I carried this way of thinking to my personal weblog and for the first year and a half I only offered excerpts. After considering the arguments pro and con, I finally offered full feeds, but found that some feed readers were still only showing the feed excerpt, so I found a plugin that eliminated the "CDATA" encoding and now my feed features the full HTML of my post.

Also, I stopped promoting my feed as just a little chicklet in the sidebar. Now the RSS feed icon is larger-than-life and is the first clickable icon in the sidebar at the top right of the page.

Till a couple months ago, I'd only had 150 subscribers. In the last month I've gained 50 more. That's a 30% gain in one month over what has taken me nearly two years to build.

Oddly enough, there's still a lot of flux in the feed subscriber base. I'll gain 20 one day, lose 15 the next.
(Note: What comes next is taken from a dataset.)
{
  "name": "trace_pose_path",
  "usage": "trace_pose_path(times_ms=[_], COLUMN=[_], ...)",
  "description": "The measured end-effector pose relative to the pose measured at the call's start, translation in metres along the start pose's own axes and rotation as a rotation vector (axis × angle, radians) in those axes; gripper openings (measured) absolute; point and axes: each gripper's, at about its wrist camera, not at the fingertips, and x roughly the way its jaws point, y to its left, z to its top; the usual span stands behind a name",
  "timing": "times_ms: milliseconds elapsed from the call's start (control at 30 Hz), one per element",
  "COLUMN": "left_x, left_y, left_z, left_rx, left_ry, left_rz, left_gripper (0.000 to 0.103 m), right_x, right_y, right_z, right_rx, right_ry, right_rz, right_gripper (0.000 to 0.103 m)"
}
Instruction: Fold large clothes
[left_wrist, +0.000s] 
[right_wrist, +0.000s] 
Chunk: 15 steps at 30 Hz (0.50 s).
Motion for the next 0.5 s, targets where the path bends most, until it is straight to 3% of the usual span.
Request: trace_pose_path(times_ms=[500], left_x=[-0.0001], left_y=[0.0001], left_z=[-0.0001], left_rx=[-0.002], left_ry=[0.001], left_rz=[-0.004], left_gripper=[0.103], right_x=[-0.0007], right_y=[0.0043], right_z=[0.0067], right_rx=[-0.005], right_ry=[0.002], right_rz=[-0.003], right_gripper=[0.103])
I don't understand why that would be since this kind of turnover occurs between my posting cycles, but it's interesting to watch.

Nevertheless, I've concluded that for my readers' sake, they definitely want full feeds. And I'm going to try to deliver it.
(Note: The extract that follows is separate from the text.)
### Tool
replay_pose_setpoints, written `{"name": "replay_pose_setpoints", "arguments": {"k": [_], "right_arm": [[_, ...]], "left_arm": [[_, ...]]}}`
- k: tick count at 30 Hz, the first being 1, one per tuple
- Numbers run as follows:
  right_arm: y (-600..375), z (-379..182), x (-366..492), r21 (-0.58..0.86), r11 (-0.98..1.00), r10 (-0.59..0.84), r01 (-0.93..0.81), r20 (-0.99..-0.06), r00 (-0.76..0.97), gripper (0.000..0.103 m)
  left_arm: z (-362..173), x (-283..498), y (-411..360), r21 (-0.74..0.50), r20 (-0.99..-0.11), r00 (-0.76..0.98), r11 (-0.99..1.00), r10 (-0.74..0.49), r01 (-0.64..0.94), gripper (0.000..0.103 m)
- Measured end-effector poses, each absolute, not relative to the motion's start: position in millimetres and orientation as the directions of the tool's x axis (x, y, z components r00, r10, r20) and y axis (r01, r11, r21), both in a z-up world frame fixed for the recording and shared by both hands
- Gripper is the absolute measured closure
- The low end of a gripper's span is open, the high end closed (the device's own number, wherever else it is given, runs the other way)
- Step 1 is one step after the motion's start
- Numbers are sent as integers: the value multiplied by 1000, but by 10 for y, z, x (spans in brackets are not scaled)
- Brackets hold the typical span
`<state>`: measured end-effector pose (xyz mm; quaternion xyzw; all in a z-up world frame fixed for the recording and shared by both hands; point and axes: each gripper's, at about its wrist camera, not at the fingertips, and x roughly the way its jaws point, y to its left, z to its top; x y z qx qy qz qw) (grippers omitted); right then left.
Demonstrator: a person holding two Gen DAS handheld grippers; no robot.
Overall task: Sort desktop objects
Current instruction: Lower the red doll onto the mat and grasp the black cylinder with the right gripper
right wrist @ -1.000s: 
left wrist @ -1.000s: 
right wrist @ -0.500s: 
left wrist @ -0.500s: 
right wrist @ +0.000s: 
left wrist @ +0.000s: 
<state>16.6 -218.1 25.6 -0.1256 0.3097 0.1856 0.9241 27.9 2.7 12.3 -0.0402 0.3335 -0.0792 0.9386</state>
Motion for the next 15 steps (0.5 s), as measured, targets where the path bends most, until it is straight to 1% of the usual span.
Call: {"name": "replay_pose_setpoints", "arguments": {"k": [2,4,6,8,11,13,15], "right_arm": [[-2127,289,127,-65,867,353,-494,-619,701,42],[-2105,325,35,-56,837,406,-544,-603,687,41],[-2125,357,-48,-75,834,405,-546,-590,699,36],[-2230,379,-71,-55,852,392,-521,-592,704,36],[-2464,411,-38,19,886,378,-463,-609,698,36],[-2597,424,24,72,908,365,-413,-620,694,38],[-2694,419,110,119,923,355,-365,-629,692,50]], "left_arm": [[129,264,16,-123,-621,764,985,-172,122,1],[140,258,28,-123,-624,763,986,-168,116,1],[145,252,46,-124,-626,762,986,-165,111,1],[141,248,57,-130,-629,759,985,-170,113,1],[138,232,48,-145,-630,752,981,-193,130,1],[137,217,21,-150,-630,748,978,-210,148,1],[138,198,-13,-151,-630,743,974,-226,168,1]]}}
I do want to monetize my feed, but not at the expense of usability or feed "enjoyment." We'll see what FB can offer down the road.

Rich
BlogRodent

This is a great post and I appreciate you taking the time to make arguments for full feeds.

I think the one argument for partial feeds and the value of visiting the actual site/blog is that the entry content is not the entirity of a site's content.
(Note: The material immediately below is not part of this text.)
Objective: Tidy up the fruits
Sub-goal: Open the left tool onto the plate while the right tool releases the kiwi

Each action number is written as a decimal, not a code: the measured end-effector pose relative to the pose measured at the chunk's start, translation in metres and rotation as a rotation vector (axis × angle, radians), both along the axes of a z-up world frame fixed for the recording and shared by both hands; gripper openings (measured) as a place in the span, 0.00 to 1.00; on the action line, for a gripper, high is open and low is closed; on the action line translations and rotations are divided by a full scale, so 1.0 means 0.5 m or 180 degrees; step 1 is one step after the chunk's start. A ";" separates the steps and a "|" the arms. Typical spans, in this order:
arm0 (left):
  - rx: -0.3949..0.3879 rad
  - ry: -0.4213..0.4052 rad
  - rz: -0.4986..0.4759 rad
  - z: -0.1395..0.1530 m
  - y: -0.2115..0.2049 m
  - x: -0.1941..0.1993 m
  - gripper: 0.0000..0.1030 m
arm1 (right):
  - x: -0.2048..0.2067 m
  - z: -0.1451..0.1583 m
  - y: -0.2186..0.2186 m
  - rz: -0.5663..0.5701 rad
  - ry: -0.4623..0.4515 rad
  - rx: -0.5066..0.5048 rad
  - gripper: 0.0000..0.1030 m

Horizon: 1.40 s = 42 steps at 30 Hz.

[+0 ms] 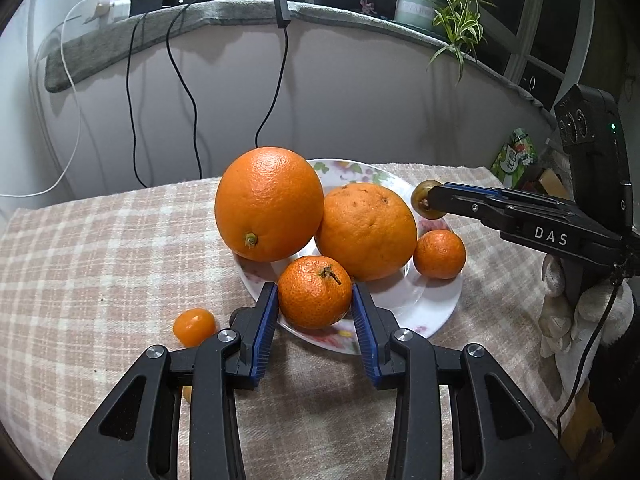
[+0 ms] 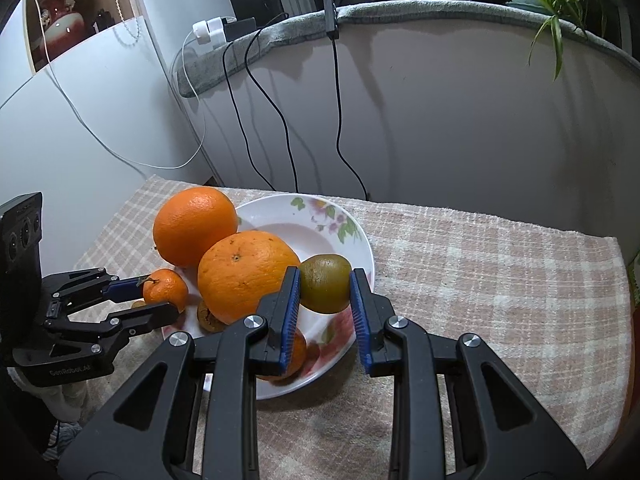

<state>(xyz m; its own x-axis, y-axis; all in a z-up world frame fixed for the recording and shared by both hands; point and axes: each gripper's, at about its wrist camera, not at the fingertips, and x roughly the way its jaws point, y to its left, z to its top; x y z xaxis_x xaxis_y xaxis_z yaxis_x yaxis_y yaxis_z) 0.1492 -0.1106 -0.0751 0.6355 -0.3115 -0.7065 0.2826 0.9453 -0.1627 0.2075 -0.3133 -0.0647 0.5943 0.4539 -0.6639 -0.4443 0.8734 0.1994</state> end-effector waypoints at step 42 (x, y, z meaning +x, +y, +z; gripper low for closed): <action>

In other words, if a web site redesigned itself, added completely new sections or content, I'd never know that by only reading from an entry content feed, partial or full.

I agree with Improbulus regarding consumer choice. I use Feed on Feeds for RSS reading. I load my site, get a list of all new articles in all of my feeds, and quickly run down the list, opening the articles I want to read in background tabs. With excerpts, I get at least three or four articles per page and can breeze past them quickly. Full articles in the listing just get in my way and slow me down. Maybe I'm unusual, but I don't want full feeds, and I only tolerate them on sites with very good content and less-than-daily updates.